Um, she asked her, what do you think your parents did to help like foster you to turn out this way? And without a blink of an eye in a, just right back at Chen, she said, they made me do hard things.

[00:50:04] audioSusanneKernsshe_31238770779: Oh.

[00:50:05] audioCynthiaMuchnick11238770779: And Jen said that just stuck with her because she had to be resourceful and her parents watched her, you know, they were there to support her, but they didn’t do it for her.

And that was so gratifying and rewarding for this young woman that she. was so capable because her parents let her do hard things to, take care of herself too. So I thought that was interesting and I think that’s great. What a great topic for a podcast and, and title as well, but something we can maybe think about in our parenting of teens too.

[00:50:37] audioMissyStevens21238770779: Yeah, it’s so hard to make them do the hard stuff, like

[00:50:41] audioCynthiaMuchnick11238770779: you tie their shoes forever and

[00:50:43] audioMissyStevens21238770779: right then. They’re never gonna tie their shoes.

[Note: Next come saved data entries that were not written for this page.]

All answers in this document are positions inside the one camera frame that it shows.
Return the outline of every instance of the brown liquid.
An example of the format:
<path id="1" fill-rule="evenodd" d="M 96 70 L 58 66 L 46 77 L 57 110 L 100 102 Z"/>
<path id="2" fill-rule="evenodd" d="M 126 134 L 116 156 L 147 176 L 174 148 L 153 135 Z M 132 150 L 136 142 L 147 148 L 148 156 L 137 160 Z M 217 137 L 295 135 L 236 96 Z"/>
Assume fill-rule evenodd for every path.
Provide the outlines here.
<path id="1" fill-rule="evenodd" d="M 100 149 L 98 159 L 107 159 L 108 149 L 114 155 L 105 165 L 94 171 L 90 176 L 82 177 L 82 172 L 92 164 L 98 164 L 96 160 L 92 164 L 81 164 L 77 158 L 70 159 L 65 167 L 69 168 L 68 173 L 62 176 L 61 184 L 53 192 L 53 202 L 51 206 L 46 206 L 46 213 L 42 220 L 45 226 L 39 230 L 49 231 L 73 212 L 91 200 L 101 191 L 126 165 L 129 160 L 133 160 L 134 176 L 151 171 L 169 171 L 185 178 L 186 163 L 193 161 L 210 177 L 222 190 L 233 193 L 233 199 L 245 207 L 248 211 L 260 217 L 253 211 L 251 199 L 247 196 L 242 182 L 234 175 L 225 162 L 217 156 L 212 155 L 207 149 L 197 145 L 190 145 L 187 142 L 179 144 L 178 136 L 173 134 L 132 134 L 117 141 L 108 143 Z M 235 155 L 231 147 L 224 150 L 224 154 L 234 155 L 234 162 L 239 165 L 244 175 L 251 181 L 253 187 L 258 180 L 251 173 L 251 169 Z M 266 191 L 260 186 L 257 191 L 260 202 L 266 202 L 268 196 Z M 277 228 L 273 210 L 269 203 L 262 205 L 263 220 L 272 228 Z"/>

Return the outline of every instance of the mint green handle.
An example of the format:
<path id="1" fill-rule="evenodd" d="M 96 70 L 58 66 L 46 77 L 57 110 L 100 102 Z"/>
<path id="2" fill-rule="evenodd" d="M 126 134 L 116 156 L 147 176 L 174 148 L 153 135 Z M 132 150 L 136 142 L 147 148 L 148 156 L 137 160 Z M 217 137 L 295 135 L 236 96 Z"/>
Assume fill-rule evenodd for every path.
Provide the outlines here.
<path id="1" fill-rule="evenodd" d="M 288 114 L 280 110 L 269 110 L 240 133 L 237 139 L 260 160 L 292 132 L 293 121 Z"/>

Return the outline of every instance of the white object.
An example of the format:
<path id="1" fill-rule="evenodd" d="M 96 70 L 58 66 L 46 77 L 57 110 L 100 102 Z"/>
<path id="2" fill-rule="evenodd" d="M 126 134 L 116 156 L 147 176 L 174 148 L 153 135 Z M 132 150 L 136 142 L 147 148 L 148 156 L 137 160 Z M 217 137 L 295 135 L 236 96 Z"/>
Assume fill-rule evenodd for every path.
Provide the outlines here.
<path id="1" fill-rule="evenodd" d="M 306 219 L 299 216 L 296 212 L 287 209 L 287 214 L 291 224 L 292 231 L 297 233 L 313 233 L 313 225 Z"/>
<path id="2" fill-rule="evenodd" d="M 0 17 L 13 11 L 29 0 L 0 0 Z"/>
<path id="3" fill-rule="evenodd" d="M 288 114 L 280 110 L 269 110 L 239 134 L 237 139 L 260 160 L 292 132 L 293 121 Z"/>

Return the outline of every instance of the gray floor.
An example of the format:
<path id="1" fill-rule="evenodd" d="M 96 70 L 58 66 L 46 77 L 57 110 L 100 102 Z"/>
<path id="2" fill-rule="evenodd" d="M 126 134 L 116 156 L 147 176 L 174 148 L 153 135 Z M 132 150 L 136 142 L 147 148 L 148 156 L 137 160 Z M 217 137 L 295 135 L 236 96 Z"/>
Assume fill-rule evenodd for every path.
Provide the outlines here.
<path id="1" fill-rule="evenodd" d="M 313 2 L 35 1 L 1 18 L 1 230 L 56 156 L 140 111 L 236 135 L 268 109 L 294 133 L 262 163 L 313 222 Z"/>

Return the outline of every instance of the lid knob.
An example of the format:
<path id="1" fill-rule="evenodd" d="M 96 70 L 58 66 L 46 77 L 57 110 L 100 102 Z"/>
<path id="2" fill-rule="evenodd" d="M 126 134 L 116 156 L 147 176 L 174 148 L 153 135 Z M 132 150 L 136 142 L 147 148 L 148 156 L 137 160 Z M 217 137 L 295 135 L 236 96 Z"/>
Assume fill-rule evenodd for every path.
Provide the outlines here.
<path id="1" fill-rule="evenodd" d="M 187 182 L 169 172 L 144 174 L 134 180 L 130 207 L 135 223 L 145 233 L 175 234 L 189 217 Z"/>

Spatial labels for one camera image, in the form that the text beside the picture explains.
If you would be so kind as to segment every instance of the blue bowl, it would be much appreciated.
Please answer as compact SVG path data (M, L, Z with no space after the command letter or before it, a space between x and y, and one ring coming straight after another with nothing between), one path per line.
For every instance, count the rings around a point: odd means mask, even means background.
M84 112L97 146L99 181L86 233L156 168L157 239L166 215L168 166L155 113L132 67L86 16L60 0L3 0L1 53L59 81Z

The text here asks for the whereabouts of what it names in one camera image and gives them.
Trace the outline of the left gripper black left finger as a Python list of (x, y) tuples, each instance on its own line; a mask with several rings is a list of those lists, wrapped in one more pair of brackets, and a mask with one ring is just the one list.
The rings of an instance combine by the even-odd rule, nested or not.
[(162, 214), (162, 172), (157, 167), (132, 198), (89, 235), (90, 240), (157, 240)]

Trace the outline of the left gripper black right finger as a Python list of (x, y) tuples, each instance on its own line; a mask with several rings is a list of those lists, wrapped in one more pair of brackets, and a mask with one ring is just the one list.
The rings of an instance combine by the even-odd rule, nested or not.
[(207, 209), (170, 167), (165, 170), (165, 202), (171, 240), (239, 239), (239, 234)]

[00:50:45] audioCynthiaMuchnick11238770779: how are they gonna, they’re gonna, can’t live in Velcro shoes forever. You

[00:50:49] audioMissyStevens21238770779: No. Oh my gosh. Don’t you remember like being like, I need an extra 20 minutes to leave the house, cuz I’m gonna have to stand at the back door while they make bunny ears and f up the loop and like, like

[00:51:02] audioSusanneKernsshe_31238770779: Start to cry.

[00:51:04] audioCynthiaMuchnick11238770779: days.

[00:51:04] audioMissyStevens21238770779: And then get, I do it myself. But you can’t

[00:51:08] audioSusanneKernsshe_31238770779: Although my son does wear a scoliosis brace now, so occasionally I’m just like, this does not count that I am tying your shoes. I am not your servant.

[00:51:18] audioMissyStevens21238770779: Yeah.

[00:51:20] audioSusanneKernsshe_31238770779: bad

[00:51:20] audioMissyStevens21238770779: just sweet momming.

[00:51:21] audioSusanneKernsshe_31238770779: That’s just Yes.

[00:51:22] audioMissyStevens21238770779: Ah, well, Cindy, thank you. Thank you.

[00:51:24] audioCynthiaMuchnick11238770779: Thank you ladies so much. This has just been, so my tank is full. I’m so glad I had this special time with you. I hope that the thoughts we shared, will help others too. So you’re both doing great. Follow your parent compass and um, thank you so much again.

[00:51:39] audioSusanneKernsshe_31238770779: Thank you for

[00:51:40] audioMissyStevens21238770779: Thank you.

Yeah, yeah.

[00:51:43] audioSusanneKernsshe_31238770779: All

right,

[00:51:44] audioMissyStevens21238770779: have a great rest of your

[00:51:45] audioSusanneKernsshe_31238770779: all right. Bye-Bye.

[00:51:47] audioMissyStevens21238770779: Bye.